Donny and his wife, Lillian. |
One is
quite old. My brother Danny and I were sitting on top of a hay rack stacked
five high, watching Donny pull us on his trusty Ford tractor across the field
and toward the barn. There was one spot where the road went perilously close to
the ditch. My brother and I got ready to jump off on the safe side if Donny got
too close and the wagon tipped. But that didn’t happen, and Donny seemed
oblivious to our concerns, jostling around on the tractor far below us,
although knowing Donny, he was smiling the whole time.
A little
later we took a water break, and Donny passed me the jug with the news that it
was filled with 7-Up. Wow, 7-Up on the farm, now that was living! I took a big swig and discovered to
Donny’s delight that it was just plain water, and warm at that. I had to laugh
with him though, he was that kind of guy. He always had a trick up his sleeve,
or an observation that would crack me up.
That
kind of summed Donny up for me. He was a hard worker who plugged away on a
tough farm nestled into the hills south of Brownsville. He had a hard life, and
a lot of physical ailments. His farm was as unprofitable as it was beautiful.
But he never lost his sense of humor; he never let the farm defeat him.
The other image came
just a few years ago. I had been hunting on his “new” farm in Mayville
Township.
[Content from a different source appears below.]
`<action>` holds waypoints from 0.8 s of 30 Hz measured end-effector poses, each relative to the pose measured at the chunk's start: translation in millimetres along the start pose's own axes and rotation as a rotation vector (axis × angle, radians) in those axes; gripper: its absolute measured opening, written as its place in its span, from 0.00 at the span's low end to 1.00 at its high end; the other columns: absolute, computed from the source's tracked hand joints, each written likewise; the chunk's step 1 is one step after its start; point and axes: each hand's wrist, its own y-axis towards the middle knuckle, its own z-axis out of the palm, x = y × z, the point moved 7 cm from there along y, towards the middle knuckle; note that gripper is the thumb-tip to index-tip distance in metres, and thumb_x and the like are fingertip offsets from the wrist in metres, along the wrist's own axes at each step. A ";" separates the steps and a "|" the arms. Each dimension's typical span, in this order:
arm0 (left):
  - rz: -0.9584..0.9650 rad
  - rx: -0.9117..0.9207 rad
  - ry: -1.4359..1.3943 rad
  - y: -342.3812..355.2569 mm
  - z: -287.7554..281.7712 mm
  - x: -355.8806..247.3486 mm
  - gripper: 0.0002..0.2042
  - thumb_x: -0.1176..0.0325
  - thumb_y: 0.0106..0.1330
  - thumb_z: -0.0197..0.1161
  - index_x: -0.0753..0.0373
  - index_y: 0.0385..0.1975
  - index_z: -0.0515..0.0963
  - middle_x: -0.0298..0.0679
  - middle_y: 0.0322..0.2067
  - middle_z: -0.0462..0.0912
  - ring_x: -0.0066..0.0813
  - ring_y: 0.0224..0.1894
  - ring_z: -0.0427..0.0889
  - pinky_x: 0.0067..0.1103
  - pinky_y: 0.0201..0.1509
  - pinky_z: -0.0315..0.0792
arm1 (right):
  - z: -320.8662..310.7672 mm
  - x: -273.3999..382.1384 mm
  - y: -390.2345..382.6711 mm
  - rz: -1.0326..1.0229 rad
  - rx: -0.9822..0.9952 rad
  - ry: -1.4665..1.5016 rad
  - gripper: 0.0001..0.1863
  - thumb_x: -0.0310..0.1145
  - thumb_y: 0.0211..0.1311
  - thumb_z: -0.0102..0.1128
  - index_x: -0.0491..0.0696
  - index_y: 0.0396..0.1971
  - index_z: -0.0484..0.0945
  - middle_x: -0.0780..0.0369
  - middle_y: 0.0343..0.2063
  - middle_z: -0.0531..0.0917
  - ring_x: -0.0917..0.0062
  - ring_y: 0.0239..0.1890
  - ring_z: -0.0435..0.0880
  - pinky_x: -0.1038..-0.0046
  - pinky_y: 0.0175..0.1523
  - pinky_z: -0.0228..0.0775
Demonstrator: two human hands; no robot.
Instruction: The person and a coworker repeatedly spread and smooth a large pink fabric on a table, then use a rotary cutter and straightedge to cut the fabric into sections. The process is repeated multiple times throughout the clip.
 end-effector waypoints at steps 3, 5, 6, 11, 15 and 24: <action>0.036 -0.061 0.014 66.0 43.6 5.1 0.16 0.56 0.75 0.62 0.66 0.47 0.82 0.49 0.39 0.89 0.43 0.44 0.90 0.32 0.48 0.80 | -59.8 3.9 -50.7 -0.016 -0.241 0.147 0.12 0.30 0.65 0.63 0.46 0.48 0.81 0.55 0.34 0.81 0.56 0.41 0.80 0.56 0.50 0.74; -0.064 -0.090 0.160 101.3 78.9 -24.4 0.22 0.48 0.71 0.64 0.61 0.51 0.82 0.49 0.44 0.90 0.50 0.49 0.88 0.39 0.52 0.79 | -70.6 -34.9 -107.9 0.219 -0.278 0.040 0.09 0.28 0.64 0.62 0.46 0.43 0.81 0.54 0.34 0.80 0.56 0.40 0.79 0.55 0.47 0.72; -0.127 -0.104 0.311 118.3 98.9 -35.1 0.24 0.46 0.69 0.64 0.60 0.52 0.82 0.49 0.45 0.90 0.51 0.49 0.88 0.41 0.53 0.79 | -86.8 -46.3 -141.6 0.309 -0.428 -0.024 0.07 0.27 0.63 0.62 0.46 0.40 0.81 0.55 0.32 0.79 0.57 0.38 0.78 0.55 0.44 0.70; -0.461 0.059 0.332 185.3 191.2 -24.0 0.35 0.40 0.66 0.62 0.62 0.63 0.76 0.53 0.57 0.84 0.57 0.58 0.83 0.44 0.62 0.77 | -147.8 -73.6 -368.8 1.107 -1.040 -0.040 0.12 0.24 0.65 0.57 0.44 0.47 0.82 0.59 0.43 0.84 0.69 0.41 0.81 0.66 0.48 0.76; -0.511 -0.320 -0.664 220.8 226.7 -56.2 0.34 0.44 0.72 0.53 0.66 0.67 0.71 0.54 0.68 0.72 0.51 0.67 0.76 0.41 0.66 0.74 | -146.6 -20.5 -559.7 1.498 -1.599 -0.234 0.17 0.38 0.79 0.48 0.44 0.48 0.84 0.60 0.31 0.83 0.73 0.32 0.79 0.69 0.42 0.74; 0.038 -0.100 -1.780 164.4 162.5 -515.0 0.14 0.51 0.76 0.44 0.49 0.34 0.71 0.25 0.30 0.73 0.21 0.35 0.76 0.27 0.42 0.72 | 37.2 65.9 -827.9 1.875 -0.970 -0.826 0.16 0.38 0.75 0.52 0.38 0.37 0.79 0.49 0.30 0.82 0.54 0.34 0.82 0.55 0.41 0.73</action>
He and Lillian had moved there in 1967. He told me once that his milk
checks had gone up right away as a result of the better land, better feed and
forage. And he didn’t struggle with those scary hay rides along ditches and
down hills.
Donny’s
old farm is a paradise that all citizens of Minnesota own now. But his next one
is also about as glorious a parcel of land you will ever see. The woods are
full of huge trees that Donny refused to have logged, even though loggers asked
him about it every day, or so he said.
It was a
late fall afternoon about five years ago, and winter was in the air a bit. I
found Donny in the yard, taking a break from his end-less chores. Donny was a
worker, and even then at age 73 he was probably in better shape than his
45-year-old nephew.
I can’t
remember what we started talking about, but the conversation turned toward how long
he would live on the farm. He said that he and Lillian had talked about moving
to town. I said that made sense in a lot of ways. Donny listened politely–he
wasn’t one to interrupt–then he told me why he would never leave the farm. I can’t
remember his exact words, something like he had all he needed at the farm, and
he wouldn’t be any happier just because he was in the big city of Caledonia.
His
words made so much sense, and were spoken with such conviction, that I never
even thought of raising that dumb question again.
Many
people are connected to the land in a vague sort of way that they can’t put
their finger on. They get strength from it, but they can leave it and return to
it and that is enough.
It was
more than that for Donny. He was tied to it in a way that only farmers who have
spent their whole life on a farm can be tied. Not in a burdensome way either,
but one that is in their blood, that comes from all those struggles and
victories.
What
Donny spoke to me that afternoon conveyed the fact that if he ever left the
farm, it would kill him, perhaps not physically, not right away, but it would
change who he was to the point that he would not be Donny Heiller anymore. He
knew that about himself.
So when
Donny died last week, “with his boots on,” as his obituary says, it was a sad
day indeed, and a tragic one. But Donny dying on his farm was exactly what he
would have wanted.
That
fact will stick with me for the rest of my life, along with all the other
things that made him such a fine man.